PETIMOT: A Novel Framework for Inferring Protein Motions from Sparse Data Using SE(3)-Equivariant Graph Neural Networks
Valentin Lombard, Sergei Grudinin, Elodie Laine
TL;DR
PETIMOT addresses the challenge of inferring continuous protein motions from sparse experimental data by learning compact linear motion eigenspaces of the coverage-weighted covariance matrix C and representing deformations with Y in R^{3N x K}. It introduces a SE(3)-equivariant graph neural network that fuses sequence embeddings from protein language models with motion vectors in a dual-track architecture, guided by symmetry-aware geometric losses LS, SS, and IS. Trained on about 750k conformational collections from the Protein Data Bank and evaluated on 824 test proteins, PETIMOT outperforms diffusion-flow baselines and traditional normal mode analysis in both accuracy (higher motion capture) and speed (inference times ~16 seconds for the full test set). The approach yields an interpretable, scalable representation of protein dynamics with strong generalization and practical potential for engineering and drug design.
Abstract
Proteins move and deform to ensure their biological functions.

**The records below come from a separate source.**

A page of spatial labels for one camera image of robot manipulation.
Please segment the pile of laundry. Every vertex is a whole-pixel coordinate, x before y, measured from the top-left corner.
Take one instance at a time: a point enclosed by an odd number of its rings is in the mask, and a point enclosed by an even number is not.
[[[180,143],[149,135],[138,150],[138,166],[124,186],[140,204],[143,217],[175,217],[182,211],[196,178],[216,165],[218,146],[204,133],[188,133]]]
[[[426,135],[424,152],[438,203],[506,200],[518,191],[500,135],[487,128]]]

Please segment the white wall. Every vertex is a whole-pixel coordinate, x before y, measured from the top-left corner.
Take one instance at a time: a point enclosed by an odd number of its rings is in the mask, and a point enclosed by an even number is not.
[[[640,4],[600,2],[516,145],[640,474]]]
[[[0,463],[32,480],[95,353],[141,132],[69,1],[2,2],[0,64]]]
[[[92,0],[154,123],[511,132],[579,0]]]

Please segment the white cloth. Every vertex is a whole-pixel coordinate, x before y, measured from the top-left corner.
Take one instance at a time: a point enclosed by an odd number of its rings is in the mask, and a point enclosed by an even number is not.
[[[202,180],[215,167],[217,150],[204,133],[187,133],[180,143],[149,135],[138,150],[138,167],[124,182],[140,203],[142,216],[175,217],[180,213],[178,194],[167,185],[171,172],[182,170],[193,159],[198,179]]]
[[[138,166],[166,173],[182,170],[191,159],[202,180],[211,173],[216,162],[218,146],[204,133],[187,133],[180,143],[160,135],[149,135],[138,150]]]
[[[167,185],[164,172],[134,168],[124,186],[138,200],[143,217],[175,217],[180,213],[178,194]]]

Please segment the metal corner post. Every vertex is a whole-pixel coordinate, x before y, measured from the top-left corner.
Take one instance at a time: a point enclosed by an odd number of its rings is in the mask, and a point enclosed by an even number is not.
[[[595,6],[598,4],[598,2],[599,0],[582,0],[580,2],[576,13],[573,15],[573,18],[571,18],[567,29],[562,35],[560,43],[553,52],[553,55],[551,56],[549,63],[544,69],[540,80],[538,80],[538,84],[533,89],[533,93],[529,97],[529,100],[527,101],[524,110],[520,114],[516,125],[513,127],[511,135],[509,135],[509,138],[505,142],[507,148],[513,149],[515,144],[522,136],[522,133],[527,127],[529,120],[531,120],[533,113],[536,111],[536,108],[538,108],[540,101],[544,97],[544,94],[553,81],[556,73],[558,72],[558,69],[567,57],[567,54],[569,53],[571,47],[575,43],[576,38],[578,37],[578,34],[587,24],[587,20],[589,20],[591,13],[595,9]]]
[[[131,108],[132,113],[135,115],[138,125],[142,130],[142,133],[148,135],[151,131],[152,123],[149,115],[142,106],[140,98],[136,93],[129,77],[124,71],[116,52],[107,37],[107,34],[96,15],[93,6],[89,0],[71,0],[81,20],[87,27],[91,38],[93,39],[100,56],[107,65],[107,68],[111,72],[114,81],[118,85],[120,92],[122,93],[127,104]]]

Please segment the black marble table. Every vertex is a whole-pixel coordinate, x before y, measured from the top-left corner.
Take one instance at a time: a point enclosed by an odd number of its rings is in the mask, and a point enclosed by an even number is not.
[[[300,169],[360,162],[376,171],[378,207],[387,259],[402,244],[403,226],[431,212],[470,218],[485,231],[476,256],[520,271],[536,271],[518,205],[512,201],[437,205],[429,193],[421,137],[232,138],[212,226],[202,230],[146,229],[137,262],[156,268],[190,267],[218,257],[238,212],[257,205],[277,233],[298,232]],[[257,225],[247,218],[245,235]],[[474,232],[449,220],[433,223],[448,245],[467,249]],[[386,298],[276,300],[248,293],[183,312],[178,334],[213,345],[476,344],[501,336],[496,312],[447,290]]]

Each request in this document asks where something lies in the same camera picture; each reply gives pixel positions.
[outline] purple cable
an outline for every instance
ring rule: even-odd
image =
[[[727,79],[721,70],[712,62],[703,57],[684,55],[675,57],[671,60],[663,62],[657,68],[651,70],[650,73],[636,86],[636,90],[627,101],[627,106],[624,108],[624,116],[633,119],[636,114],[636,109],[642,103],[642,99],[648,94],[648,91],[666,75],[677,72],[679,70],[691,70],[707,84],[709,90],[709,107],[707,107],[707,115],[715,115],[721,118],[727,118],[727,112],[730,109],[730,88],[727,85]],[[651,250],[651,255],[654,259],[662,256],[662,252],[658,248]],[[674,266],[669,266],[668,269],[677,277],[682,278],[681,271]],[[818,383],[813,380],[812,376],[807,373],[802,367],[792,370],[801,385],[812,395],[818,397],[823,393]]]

Despite significant progress in protein structure prediction, approximating conformational ensembles at physiological conditions remains a fundamental open problem. This paper presents a novel perspective on the problem by directly targeting continuous compact representations of protein motions inferred from sparse experimental observations. We develop a task-specific loss function enforcing data symmetries, including scaling and permutation operations. Our method PETIMOT (Protein sEquence and sTructure-based Inference of MOTions) leverages transfer learning from pre-trained protein language models through an SE(3)-equivariant graph neural network. When trained and evaluated on the Protein Data Bank, PETIMOT shows superior performance in time and accuracy, capturing protein dynamics, particularly large/slow conformational changes, compared to state-of-the-art flow-matching approaches and traditional physics-based models.